### WHAT YOU ARE ASKED TO DO
Copy each line of the material beneath that holds the word "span".

### SOURCE MATERIAL
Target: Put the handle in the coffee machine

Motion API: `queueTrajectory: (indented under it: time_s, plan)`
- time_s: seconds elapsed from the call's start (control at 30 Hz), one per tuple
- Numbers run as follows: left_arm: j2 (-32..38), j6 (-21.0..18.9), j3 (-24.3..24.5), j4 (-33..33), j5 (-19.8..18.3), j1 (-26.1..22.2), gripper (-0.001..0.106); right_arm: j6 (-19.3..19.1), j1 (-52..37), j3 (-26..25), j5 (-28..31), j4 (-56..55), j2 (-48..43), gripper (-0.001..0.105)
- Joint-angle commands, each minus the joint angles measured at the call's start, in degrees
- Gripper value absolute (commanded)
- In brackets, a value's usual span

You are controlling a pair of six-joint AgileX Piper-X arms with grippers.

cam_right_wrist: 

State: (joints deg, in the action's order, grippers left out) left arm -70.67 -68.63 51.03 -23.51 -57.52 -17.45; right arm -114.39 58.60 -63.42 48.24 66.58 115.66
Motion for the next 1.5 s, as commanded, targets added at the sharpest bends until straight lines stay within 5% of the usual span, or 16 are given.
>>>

### ANSWER TO THIS TASK
- In brackets, a value's usual span
Motion for the next 1.5 s, as commanded, targets added at the sharpest bends until straight lines stay within 5% of the usual span, or 16 are given.

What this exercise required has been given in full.